CORVALLIS, Ore. – Scientists have discovered a super-charged methane seep in the ocean off New Zealand that has created its own unique food web, resulting in much more methane escaping from the ocean floor into the water column.

Most of that methane, a greenhouse gas 23 times more potent than carbon dioxide at warming our atmosphere, is likely consumed by biological activity in the water, the scientists say. Thus it will not make it into the atmosphere, where it could exacerbate global warming. However, the discovery does highlight scientists’ limited understanding of the global methane cycle – and specifically the biological interactions that create the stability of the ocean system.

Results of the study, which was funded primarily by the National Oceanic and Atmospheric Administration and the Federal Ministry of Education and Research in Germany, have just been published online in the journal Limnology and Oceanography.

“We didn’t discover any major ‘burps’ of methane escaping into the atmosphere,” said Andrew R. Thurber, a post-doctoral researcher at Oregon State University and lead author on the study. “However, some of the methane seeps are releasing hundreds of times the amounts of methane we typically see in other locations, so the structure and interactions of this unique habitat certainly got our attention.

“What made this discovery most exciting was that it is one of the first and best examples of a direct link between a food web and the dynamics that control greenhouse gas emissions from the ocean,” Thurber added.

The scientists first discovered this new series of methane seeps in 600 to 1,200 meters of water off North Island of New Zealand in 2006 and 2007. The amount of methane emitted from the seeps was surprisingly high, fueling a unique habitat dominated by polychaetes, or worms, from the family Ampharetidae.

"They were so abundant that the sediment was black from their dense tubes,” Thurber pointed out.

Those tubes, or tunnels in the sediment, are critical, the researchers say. By burrowing into the sediment, the worms essentially created tens of thousands of new conduits for methane trapped below the surface to escape from the sediments. Bacteria consumes much of the methane, converting it to carbon dioxide, and the worms feast on the enriched bacteria – bolstering their healthy population and leading to more tunnels and subsequently, greater methane release.
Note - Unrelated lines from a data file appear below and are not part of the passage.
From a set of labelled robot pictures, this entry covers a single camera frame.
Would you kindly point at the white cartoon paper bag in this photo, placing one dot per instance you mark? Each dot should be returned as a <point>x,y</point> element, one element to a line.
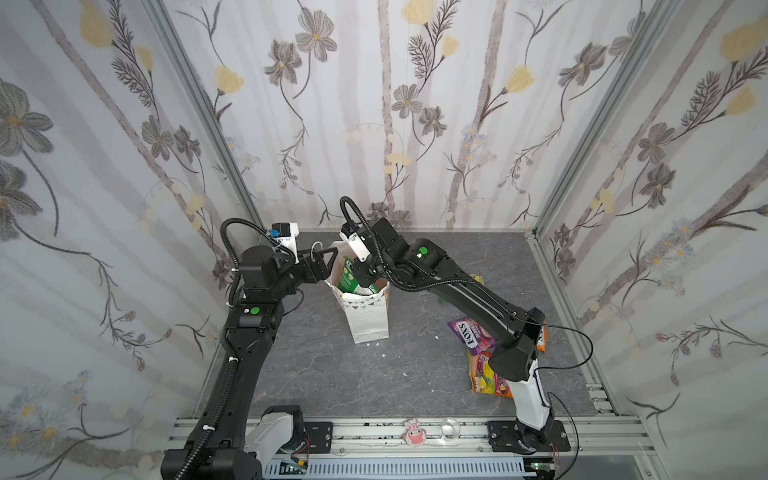
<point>366,316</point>

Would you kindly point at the white slotted cable duct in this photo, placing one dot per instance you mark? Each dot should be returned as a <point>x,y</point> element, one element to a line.
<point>401,468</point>

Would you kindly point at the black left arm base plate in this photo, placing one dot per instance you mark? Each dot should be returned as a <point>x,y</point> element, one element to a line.
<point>320,436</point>

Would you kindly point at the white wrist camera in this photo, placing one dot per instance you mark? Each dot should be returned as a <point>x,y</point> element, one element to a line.
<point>285,234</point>
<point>353,240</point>

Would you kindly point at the purple Fox's berries bag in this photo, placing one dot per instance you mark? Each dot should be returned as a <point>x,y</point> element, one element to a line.
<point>473,335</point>

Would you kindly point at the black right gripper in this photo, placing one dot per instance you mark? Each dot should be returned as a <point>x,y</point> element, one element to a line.
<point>363,273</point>

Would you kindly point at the clear round suction cup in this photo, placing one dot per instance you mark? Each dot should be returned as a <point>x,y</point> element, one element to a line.
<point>450,430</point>

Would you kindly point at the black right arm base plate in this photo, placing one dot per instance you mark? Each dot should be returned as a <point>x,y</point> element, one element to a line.
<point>515,437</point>

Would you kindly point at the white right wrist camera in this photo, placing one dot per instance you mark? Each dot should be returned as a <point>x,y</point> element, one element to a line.
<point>353,240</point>

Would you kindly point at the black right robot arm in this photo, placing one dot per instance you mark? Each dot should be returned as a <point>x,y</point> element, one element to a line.
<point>425,266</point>

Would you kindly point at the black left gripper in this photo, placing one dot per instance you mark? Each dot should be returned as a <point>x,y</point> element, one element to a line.
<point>319,274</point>

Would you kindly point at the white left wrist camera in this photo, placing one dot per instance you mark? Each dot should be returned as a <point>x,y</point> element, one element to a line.
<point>285,234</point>

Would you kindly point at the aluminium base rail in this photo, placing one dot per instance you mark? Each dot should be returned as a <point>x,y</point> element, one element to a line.
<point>582,447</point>

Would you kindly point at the red orange Fox's candy bag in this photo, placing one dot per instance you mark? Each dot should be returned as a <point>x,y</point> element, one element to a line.
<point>541,344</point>

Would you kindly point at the green Fox's tea packet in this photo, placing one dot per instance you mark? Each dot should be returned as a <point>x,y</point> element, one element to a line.
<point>348,283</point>

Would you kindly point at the pink yellow Fox's candy bag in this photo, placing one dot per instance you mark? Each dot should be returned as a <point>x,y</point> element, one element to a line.
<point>483,379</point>

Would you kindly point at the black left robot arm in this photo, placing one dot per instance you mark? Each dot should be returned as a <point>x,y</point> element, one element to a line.
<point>267,268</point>

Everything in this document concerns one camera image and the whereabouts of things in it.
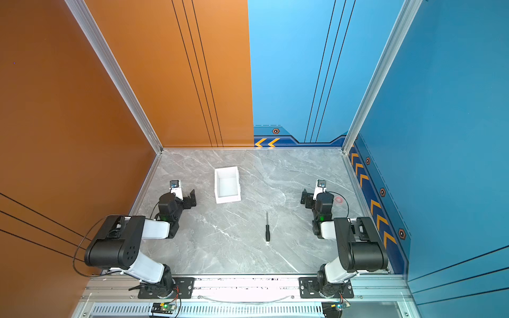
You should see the black screwdriver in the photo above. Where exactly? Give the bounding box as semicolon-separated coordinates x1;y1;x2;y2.
265;213;270;242

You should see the green circuit board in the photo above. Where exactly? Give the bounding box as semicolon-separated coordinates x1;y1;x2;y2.
151;302;178;317

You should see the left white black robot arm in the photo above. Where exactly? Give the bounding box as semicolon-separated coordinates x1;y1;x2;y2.
84;190;197;299

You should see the white plastic bin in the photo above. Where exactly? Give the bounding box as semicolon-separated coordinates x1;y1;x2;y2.
214;166;241;204

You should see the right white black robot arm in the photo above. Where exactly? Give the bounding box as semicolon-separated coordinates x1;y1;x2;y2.
299;190;389;299

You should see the right aluminium corner post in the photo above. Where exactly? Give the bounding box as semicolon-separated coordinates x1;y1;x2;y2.
342;0;423;155

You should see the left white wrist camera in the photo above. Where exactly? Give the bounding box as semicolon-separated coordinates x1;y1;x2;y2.
170;180;184;200

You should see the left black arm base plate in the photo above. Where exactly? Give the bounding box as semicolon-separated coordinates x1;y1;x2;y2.
137;277;196;300

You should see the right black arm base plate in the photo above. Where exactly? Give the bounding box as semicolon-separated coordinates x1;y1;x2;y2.
298;276;355;299

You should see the small board with wires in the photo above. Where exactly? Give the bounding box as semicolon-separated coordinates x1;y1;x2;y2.
331;299;351;311

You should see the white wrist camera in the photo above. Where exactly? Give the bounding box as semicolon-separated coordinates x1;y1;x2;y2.
313;179;327;200
170;180;184;200

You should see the aluminium corner post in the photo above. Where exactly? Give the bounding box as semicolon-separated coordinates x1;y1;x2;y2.
65;0;164;156
342;0;423;155

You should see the left aluminium corner post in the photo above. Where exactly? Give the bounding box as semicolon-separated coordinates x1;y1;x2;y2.
65;0;164;156

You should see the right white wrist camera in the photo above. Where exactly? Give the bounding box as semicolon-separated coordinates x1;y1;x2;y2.
313;179;327;200

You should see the aluminium front rail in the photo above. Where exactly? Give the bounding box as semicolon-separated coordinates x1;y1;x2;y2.
72;274;420;317

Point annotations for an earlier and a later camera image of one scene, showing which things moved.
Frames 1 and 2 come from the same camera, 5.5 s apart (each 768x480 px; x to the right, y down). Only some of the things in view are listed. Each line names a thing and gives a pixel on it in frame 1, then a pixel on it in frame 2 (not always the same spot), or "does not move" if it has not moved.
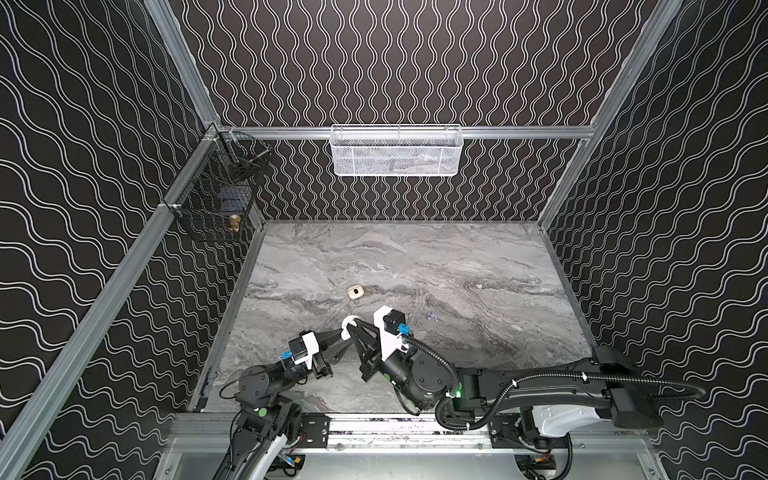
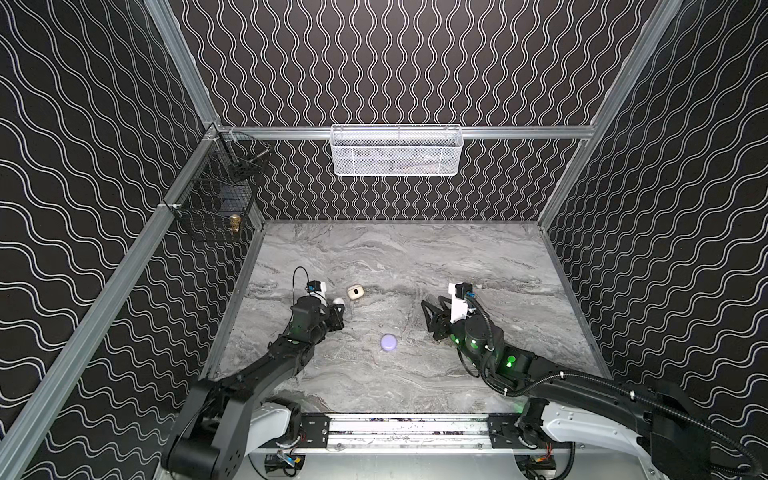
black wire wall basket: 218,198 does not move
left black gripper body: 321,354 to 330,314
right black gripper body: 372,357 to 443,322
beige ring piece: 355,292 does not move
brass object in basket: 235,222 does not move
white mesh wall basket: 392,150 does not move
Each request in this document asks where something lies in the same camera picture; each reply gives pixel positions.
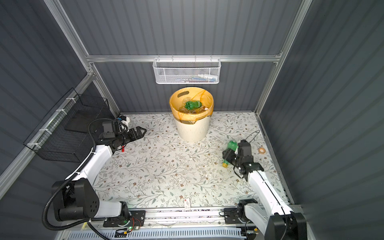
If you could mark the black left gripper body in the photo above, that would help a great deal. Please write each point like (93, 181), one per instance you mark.
(122, 138)

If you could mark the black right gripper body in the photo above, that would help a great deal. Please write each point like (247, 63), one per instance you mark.
(233, 157)

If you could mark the green bottle yellow cap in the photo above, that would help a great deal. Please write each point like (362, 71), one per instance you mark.
(230, 154)

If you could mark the amber bottle red label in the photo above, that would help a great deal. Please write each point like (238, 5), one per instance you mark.
(201, 109)

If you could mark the green crushed bottle white label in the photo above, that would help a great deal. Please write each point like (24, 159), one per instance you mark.
(192, 105)

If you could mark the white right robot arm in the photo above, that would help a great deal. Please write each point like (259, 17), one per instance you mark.
(273, 218)

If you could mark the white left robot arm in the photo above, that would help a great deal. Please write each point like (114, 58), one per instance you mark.
(74, 200)

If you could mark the white ribbed trash bin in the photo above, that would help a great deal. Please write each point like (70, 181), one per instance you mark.
(193, 132)

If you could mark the orange bin liner bag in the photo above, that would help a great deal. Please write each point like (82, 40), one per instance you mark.
(179, 98)

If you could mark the orange tape roll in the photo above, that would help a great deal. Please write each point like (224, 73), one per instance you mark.
(262, 150)

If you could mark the white paper tag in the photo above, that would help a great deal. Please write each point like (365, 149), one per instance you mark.
(187, 204)

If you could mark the tubes in white basket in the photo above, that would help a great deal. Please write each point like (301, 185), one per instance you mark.
(202, 78)

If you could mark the black wire mesh basket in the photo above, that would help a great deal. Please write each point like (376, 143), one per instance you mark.
(64, 137)

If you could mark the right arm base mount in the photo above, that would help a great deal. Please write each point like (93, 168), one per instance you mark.
(231, 216)

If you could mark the white wire mesh basket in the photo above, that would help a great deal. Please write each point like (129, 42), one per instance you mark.
(166, 72)

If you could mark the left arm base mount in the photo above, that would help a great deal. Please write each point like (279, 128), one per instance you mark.
(134, 219)

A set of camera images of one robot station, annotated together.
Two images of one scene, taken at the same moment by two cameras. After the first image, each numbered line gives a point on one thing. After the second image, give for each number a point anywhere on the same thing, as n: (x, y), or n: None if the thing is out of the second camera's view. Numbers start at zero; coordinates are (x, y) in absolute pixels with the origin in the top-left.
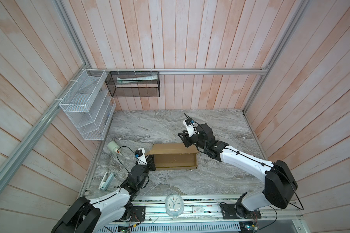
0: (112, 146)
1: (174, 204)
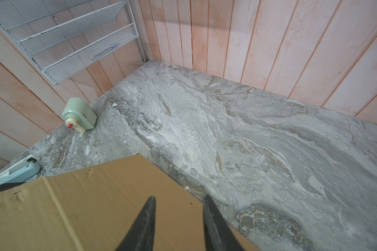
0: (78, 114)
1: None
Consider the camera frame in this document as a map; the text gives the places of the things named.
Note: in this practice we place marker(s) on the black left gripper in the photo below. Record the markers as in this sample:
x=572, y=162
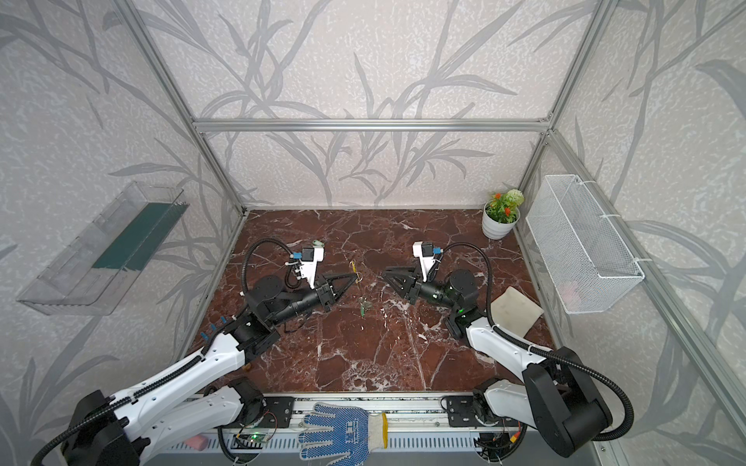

The researchers say that there is one more critical element necessary for the creation of this unique habitat – oxygen-rich waters near the seafloor that the bacteria harness to consume the methane efficiently. The oxygen also enables the worms to breathe better and in turn consume the bacteria at a faster rate.

“In essence, the worms are eating so much microbial biomass that they are shifting the dynamics of the sediment microbial community to an oxygen- and methane-fueled habitat – and the worms’ movements and grazing are likely causing the microbial populations to eat methane faster,” said Thurber, who works in OSU’s College of Earth, Ocean, and Atmospheric Sciences. “That process, however, also leads to more worms that build more conduits in the sediments, and this can result in the release of additional methane.”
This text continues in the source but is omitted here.